The next question is how do you decide which subsets of indicators
to evaluate? If you are only looking at a few indicators then trying
every combination might be possible, but even looking through 15
different indicators for 3 to use in your strategy leads to over 450
different possible combinations! Other techniques either rank the
indicators based on a certain performance metric, like correlation, or
start with the full or empty set and add/subtract indicators one by one.
These type of searches are known as being “greedy”, meaning that they
can only search in one direction, e.g. going from strongest correlation
to weakest, but may miss some important relationships between
indicators.

One method that attempts to get around this is the known as a “hill
climbing” method. A hill climbing method starts with a random subset of
indicators and then evaluates all of the “neighboring” combinations,
selecting the best performing combination. While this does allow us to
find interesting relationships between indicators, there is a chance
that we get stuck in what’s called a “local maximum,” which means that
it may just be the best combination of neighbors but not necessarily the
best overall combination. To get around this, we can run the search
multiple times to see what patterns emerge in the top neighboring
subsets.

Even when using these techniques, we still need to define the
feature space to search from. This is where your domain experience comes
in. Now you may not know the best period to use, but you most likely
have a set of “favorite” indicators that you know and make sense to you
conceptually.

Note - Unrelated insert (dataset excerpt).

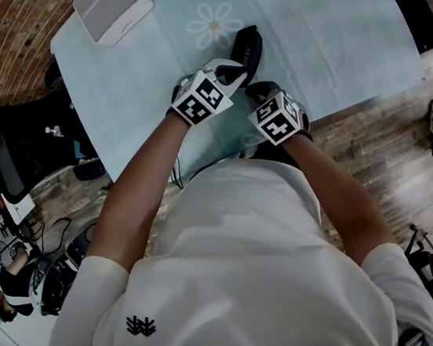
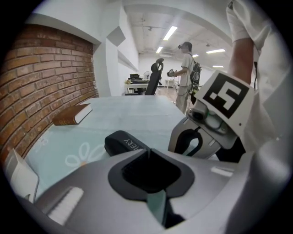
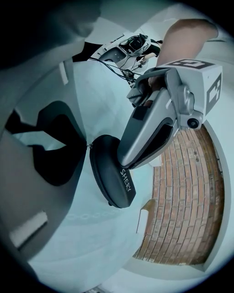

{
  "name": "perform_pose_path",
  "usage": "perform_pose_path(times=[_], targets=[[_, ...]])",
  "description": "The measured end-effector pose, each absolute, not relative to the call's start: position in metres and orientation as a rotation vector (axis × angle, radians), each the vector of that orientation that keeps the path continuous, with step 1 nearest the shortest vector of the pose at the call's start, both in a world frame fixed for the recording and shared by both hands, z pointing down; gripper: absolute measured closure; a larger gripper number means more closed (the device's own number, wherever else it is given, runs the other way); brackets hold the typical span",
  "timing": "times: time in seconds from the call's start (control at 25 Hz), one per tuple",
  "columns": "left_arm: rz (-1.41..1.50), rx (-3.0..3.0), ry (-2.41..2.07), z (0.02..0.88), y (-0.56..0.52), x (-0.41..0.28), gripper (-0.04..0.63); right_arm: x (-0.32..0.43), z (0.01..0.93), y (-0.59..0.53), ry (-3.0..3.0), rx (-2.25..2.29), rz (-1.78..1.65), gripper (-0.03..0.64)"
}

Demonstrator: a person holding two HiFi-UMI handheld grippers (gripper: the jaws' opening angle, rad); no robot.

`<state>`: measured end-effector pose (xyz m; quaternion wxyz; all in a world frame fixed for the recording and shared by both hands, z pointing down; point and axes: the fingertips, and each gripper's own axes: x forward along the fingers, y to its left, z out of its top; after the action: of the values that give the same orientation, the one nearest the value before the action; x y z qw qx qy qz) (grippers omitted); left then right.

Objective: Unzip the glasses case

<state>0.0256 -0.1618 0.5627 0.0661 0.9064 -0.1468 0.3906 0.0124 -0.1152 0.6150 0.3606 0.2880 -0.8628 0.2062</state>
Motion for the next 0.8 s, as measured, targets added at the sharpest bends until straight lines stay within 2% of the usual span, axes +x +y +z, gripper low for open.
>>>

You can give this process a huge head start by selecting
meaningful, relevant indicators that you understand.

In the name of simplicity, we’ll start with just 5 different and
commonly used base indicators: SMA, EMA, RSI, CCI and MACD.

We can use different periods and calculations based off these indicators to create features.

For example, here are 20 different "features":

We can see how even looking at only 5 indicators leads to a huge number of possible inputs to your strategy!

Let's get started building our model. We'll explore the usefulness
of the above 20 features in building a profitable strategy.

First, we need to install the necessary libraries:

install.packages(“FSelector”) # the libraryfor the hill climbing search
library(FSelector)
install.packages(“e1071”) # the libraryfor the support vector machine
library(e1071)
install.packages(“ggplot2”) # the libraryfor our plots
library(ggplot2)

Then split the data into our training and test sets. We’ll use ⅔ of
the data to build the model and reserve ⅓ to test out of sample.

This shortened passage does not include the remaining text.